Qu'ils arrêtent ou continuent leurs opérations au ralenti, les opérateurs vont de toute manière brûler du cash. Car leur business implique une part importante de coûts fixes difficiles à couper. "Nous avons 20% de frais nos liés à la location des entrepôts, l'électricité, Internet... et 20% pour la location de vans électriques en leasing", illustre Amira Haberah, cofondatrice de Zoov. Mais tous ne sont pas égaux sur ce point, fait remarquer Stéphane McMillan, ancien directeur de l'opérateur Circ en France. "Ce qui est triste, c'est que la situation actuelle favorise les moins-disant sociaux : si vous ne faites appel qu'à des indépendants et que vous avez sous-traité la gestion des entrepôts et de la logistique, vous pouvez quasiment tout couper". En pratique, la plupart des opérateurs louent au moins leurs entrepôts, un coût fixe majeur. 

"Quiconque pense que sa valorisation est la même qu'avant la crise se voile la face"

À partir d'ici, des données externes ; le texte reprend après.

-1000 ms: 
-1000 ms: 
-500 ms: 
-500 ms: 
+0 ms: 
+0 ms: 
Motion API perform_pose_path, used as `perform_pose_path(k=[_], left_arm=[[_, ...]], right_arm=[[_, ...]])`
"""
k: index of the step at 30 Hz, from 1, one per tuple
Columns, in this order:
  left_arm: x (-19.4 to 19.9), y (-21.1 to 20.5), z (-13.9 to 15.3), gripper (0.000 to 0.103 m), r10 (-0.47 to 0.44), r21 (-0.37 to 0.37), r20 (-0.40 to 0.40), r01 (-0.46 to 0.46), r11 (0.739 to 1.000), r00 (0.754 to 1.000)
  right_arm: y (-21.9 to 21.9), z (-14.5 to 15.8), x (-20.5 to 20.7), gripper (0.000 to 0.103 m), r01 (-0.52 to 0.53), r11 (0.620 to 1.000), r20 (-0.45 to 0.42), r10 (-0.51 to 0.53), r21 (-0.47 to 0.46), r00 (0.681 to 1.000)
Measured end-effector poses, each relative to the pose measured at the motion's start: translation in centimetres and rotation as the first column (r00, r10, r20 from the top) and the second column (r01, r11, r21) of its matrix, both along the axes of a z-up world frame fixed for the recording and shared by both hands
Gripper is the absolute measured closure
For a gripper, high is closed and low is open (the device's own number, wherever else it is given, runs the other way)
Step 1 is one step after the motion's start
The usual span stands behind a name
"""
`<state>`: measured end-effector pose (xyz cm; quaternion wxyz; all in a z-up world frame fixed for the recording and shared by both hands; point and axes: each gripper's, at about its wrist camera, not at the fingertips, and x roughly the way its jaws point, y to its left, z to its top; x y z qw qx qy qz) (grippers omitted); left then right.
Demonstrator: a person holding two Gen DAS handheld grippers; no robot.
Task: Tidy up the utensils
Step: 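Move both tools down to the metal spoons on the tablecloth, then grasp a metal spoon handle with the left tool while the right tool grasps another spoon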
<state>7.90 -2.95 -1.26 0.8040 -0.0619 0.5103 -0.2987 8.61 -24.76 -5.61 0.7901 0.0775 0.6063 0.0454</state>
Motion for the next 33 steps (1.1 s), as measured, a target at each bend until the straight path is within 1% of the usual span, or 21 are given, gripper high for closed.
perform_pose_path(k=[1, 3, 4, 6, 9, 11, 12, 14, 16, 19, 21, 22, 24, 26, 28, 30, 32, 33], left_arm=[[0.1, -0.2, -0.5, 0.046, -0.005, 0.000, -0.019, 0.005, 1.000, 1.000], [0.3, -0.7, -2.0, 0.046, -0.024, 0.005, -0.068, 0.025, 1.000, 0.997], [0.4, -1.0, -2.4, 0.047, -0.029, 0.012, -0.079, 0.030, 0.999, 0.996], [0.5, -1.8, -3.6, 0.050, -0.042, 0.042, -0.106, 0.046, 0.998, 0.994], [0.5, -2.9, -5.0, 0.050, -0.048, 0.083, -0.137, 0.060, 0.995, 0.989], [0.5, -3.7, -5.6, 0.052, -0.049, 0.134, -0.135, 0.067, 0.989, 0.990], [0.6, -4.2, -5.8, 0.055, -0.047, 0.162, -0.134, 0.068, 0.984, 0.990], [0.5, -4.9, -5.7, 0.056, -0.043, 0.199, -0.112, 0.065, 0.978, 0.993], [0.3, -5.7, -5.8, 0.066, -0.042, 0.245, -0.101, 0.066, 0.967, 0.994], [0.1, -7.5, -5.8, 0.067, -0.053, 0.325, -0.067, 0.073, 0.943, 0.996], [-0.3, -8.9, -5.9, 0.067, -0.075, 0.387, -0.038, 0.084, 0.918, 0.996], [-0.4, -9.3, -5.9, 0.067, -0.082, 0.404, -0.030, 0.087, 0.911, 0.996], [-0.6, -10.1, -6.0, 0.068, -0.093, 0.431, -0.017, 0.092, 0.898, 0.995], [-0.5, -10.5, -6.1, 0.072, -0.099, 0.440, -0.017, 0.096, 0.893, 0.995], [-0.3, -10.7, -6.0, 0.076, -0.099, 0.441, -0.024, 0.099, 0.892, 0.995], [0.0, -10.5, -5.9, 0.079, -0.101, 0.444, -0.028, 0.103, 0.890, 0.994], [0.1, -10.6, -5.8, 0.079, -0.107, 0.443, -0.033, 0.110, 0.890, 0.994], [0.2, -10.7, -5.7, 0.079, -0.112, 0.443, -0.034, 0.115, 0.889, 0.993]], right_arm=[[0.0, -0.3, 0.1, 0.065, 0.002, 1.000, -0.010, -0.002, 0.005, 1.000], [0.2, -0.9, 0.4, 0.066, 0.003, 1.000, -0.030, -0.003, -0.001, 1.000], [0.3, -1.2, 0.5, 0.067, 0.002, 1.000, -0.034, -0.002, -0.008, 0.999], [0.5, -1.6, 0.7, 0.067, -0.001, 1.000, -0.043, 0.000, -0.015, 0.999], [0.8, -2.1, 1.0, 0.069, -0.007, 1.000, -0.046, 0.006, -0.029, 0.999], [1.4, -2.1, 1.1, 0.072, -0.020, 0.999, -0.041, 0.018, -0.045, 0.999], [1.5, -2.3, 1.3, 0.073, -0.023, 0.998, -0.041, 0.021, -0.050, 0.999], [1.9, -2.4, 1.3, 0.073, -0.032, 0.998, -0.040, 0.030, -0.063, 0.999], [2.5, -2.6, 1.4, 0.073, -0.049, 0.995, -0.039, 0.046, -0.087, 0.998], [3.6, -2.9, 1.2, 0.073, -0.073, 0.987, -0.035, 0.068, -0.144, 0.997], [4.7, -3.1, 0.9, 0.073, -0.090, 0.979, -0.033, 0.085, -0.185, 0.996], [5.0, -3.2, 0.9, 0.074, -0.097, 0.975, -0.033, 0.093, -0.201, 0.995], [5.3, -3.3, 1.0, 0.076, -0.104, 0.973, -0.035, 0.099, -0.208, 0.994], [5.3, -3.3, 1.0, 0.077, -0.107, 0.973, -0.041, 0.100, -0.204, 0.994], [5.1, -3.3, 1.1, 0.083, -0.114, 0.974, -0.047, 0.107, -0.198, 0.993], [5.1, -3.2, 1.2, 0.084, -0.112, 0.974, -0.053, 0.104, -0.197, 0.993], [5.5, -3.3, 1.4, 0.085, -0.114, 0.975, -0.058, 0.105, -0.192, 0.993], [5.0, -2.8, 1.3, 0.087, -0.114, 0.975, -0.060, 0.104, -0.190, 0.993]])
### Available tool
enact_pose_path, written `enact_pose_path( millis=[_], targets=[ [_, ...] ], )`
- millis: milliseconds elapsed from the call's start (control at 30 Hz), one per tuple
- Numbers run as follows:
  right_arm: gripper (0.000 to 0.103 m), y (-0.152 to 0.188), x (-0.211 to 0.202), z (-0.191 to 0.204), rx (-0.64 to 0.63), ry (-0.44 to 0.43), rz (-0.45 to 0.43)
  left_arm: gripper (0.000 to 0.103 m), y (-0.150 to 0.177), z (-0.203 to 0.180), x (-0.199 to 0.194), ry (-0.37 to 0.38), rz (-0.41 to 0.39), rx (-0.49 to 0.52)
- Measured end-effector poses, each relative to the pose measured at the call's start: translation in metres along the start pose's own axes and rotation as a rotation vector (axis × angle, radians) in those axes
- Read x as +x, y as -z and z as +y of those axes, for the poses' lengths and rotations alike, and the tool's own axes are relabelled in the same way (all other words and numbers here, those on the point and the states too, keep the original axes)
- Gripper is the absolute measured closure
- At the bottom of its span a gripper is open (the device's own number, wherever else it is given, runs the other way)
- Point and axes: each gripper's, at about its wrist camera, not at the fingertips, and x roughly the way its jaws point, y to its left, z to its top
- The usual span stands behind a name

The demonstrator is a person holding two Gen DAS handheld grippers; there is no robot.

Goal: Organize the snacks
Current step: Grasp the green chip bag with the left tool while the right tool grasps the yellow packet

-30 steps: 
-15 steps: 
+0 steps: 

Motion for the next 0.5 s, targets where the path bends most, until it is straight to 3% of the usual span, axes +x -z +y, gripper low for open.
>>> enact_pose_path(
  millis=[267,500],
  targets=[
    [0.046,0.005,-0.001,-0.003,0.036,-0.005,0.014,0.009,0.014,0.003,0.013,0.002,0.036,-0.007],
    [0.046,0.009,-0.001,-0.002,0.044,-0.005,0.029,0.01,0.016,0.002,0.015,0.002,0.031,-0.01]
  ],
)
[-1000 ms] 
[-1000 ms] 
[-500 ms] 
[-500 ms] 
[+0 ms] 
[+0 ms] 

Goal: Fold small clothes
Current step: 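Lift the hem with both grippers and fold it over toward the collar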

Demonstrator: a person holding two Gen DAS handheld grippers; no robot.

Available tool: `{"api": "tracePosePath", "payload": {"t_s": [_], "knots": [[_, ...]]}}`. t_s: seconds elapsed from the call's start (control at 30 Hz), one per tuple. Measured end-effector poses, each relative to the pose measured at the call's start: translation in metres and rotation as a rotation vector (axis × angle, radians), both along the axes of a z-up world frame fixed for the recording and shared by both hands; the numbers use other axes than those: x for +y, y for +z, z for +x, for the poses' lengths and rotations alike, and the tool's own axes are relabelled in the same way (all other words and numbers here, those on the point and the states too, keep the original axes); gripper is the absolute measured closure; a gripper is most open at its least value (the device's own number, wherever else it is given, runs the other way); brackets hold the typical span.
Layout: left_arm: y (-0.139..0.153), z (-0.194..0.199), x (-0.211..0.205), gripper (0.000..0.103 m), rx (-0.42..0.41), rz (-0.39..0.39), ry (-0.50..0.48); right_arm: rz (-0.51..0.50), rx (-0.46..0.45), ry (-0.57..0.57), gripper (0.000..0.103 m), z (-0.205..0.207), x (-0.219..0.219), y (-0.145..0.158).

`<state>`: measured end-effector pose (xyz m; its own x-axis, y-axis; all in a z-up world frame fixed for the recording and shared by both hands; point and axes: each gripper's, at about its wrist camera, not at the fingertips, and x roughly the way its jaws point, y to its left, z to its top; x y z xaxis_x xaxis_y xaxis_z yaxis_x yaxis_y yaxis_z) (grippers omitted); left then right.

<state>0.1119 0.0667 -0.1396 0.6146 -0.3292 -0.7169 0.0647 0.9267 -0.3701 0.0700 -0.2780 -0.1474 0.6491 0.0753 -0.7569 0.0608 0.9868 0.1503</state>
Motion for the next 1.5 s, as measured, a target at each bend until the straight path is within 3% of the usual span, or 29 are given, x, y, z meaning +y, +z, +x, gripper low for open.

Le secteur montre en tout cas sa fragilité en cette période difficile, estime Bertrand Fleurose. "La micromobilité est l'un des secteurs les plus affectés par la crise et les plus à risque : il n'y a quasiment que des start-up, elles n'ont pas de trésor de guerre, pas d'actifs, et des bilans négatifs", dépeint-il. "Plus elles sont grosses, plus elles sont en danger." Chez Dott, on abonde. "Certains comptaient sur l'activité du printemps pour justifier leurs valorisations, cela va être compliqué pour eux à présent", tacle Henri Moissinac, cofondateur de la start-up. Pour Joe Kraus le président de Lime, c'est tout le secteur qui est touché. "Quiconque dans la micromobilité pense que sa valorisation est la même qu'avant la crise se voile la face", a-t-il asséné lors de la discussion organisée par Mobility Makers.  

Alors que cet hiver a déjà fait son lot de victimes (B Mobility, Circ, Coop), le deuxième hiver qui vient sera un test pour la confiance des investisseurs, qui devront refinancer ces start-up plus tôt que prévu. Certains, comme Cityscoot ou Voi ont la chance d'avoir levé des fonds récemment. Alors que d'autres, comme Zoov, sont victimes du calendrier et arrivent au bout de leur cycle de financement. "Il va falloir tenir un peu plus longtemps avec l'argent qu'on a", reconnaît Amira Haberah. Avec l'arrivée d'appels d'offres en France et en Europe (ils seront probablement repoussés), le marché promettait de ne plus faire du capital le seul déterminant des vainqueurs. La compétition reprend désormais la direction d'une course aux fonds. Pas pour la captation de parts de marché, mais pour la survie.